New Lamborghini Aventador Ultimae Roadster 2022 review
As it’s done with previous models, the famous Italian brand saves the best till last for its open-top supercar
Dramatic, loud and incredibly quick, the Aventador Ultimate Roadster is everything you could possibly hope for from a Lamborghini, and a fitting send-off for the company’s naturally aspirated V12 engine. Less expected, but equally impressive, is the sophistication in the car’s chassis, which allows you to exploit that staggering engine. The final version of the Aventador is also the best.
Head back as far as you like in Lamborghini’s history, and almost without fail there’s a trend running among Sant’Agata’s iconic vehicles: the final examples of the breed are always the most extreme and thrilling of all.
The brand’s iconic Aventador is no different. This is the LP 780-4 Ultimae, which here we’re driving in Roadster form; it’s one of 250 to be produced alongside 350 coupés. Ultimae, for those of us not fluent in Latin, means “the last”.
It marks a final chapter in another way, too. While Lamborghini has vowed to carry on with its V12 engine, the Ultimae is the last without hybrid tech. So has Lambo quite literally saved the best till last?
The Ultimae takes the know-how learned from an 11-year production run and rounds it all up into one package. The carbon-fibre monocoque provides a rigid structure from which to hang motorsport-inspired push-rod suspension, but also the rear-wheel steering system from the Aventador S.
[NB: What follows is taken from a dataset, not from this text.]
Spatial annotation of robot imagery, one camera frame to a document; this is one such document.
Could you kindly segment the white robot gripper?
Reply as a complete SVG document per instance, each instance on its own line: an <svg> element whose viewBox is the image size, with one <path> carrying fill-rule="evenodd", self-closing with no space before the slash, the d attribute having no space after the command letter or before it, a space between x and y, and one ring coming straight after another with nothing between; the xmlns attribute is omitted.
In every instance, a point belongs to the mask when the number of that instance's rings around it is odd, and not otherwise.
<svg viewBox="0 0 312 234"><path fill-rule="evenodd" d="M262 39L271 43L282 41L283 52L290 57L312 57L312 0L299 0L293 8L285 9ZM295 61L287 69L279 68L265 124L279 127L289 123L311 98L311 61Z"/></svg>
The Aventador’s dramatic looks have been tweaked with a downforce-boosting front bumper; at the back, a three-stage active wing aids stability. Of course, the Aventador provides wonderful theatre before you even move off. The scissor doors rotate towards the sky to reveal a cabin as low and dramatic as the exterior. The Roadster opens up to the world courtesy of a pair of carbon-fibre roof panels that slot into the front boot when they’re not needed.
On to the engine, then. The 6.5-litre unit has been tweaked from the already-extreme SVJ to liberate an extra 10bhp, up to an astonishing 769bhp, making it the most powerful naturally aspirated production V12 in Lamborghini’s history. For such a large unit, it isn’t afraid to rev, either; that peak is produced at a heady 8,500rpm.
Lift the fighter jet-style flap covering the starter, prod the big red button, and the engine roars into life before settling into a bassy idle. Blip the throttle and the exhaust barks, sending passers-by ducking for cover.
Move away gently to let everything warm up, and the first thing you notice is the gearbox. Compared with the slick dual-clutch systems you’d experience in a Ferrari, Porsche or even the smaller Huracán, the single-clutch seven-speed unit here feels almost archaic. Each ratio thumps home quite ungraciously if you’re just cruising about; the best way to deal with it is to gently lift off the throttle during each upshift. Admittedly, doing this doesn’t make the process any quicker, but it certainly does smooth out the process.
Still, at full-bore acceleration you won’t complain – partly because the gears slot home much more keenly when the throttle pedal is pressed to the bulkhead, but also because the acceleration is so violent, a little jolt marks a brief respite from the forces acting on your neck.
Assess the V12 any way you like – performance, throttle response, noise – and it’s simply astonishing. We’ll start with the first of those, though; it takes just 2.9 seconds for the Ultimae to hit 62mph, and it’ll keep going to 221mph. It doesn’t matter what revs you’re at, the engine responds instantly and pulls relentlessly.
The noise is truly wonderful when you open it up, aggressive and guttural with a spine-tingling crescendo, unlike Ferrari’s operatic 812. The Aventador sounds angrier and more violent.
Downshifts are accompanied by both a flare of revs and, occasionally, a mortar-style boom from the tailpipes. It’s all quite childish, but in the best possible way.
Despite this, the chassis feels quite grown up. Power is deployed cleanly and effectively through Pirelli P Zero Corsa tyres (20 inches front, 21 inches rear), while the steering is precise and makes this 2.1-metre-wide supercar feel less intimidating than you might imagine. It’s even comfortable, too.
With production numbers so low, you’ll be lucky to see one Ultimae on the road, let alone two alike. Thanks to the Ad Personam programme, owners can choose from more than 300 colours. There’s even a paint-to-match service; pay a little more, and you can be granted complete exclusivity on your chosen shade, so nobody else can have it.